--- START ---

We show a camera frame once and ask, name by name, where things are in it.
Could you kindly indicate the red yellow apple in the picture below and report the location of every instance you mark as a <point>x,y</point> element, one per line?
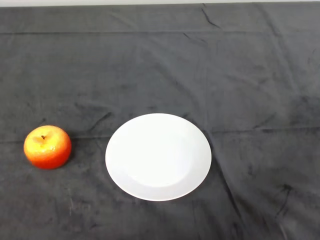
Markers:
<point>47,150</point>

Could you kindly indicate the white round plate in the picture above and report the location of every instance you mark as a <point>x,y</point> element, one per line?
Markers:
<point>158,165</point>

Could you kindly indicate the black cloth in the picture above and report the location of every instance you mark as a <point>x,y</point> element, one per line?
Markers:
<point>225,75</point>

--- END ---
--- START ---

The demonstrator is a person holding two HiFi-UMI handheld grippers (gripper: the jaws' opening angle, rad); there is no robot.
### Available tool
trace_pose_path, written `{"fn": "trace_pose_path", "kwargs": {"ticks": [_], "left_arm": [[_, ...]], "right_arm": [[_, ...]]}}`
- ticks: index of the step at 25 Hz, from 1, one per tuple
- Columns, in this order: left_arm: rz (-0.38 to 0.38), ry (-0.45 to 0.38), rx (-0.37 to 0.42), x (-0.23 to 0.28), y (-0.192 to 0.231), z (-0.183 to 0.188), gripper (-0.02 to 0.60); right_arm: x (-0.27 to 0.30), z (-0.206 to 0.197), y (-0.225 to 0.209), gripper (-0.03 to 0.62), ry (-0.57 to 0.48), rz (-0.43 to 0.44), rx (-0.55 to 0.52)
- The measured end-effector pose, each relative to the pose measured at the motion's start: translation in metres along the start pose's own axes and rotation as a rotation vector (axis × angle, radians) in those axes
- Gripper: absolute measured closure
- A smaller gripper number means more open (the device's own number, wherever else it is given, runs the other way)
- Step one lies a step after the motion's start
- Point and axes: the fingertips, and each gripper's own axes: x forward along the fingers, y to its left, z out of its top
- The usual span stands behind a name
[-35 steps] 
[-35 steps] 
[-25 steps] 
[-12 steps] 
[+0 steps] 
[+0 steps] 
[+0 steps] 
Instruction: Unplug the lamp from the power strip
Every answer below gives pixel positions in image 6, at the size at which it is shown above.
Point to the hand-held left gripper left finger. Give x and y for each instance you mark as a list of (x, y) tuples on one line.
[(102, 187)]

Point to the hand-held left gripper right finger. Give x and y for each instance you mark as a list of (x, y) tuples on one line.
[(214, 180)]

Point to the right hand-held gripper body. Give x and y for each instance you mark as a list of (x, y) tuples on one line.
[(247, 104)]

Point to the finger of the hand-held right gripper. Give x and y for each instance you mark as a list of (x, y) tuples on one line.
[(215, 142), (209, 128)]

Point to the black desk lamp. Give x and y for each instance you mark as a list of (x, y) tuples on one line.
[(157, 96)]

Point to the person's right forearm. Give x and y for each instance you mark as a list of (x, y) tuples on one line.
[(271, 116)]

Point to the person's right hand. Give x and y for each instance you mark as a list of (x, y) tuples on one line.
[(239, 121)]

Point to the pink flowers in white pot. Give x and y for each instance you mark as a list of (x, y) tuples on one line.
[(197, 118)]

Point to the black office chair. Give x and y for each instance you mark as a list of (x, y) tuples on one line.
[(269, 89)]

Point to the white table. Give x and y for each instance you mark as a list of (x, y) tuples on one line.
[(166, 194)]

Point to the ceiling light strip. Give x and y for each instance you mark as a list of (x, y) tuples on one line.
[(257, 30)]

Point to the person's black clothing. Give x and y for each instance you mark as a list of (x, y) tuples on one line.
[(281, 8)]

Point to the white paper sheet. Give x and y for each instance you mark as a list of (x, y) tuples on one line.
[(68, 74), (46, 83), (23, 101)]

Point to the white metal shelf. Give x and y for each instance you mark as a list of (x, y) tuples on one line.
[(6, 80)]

--- END ---

*EXERCISE*. Using the listing above, reproduce word for word every line from the one containing "We show a camera" through the one containing "<point>225,75</point>". Pictures must be left out.

*WRITTEN SOLUTION*.
We show a camera frame once and ask, name by name, where things are in it.
Could you kindly indicate the red yellow apple in the picture below and report the location of every instance you mark as a <point>x,y</point> element, one per line?
Markers:
<point>47,150</point>

Could you kindly indicate the white round plate in the picture above and report the location of every instance you mark as a <point>x,y</point> element, one per line?
Markers:
<point>158,165</point>

Could you kindly indicate the black cloth in the picture above and report the location of every instance you mark as a <point>x,y</point> element, one per line?
Markers:
<point>225,75</point>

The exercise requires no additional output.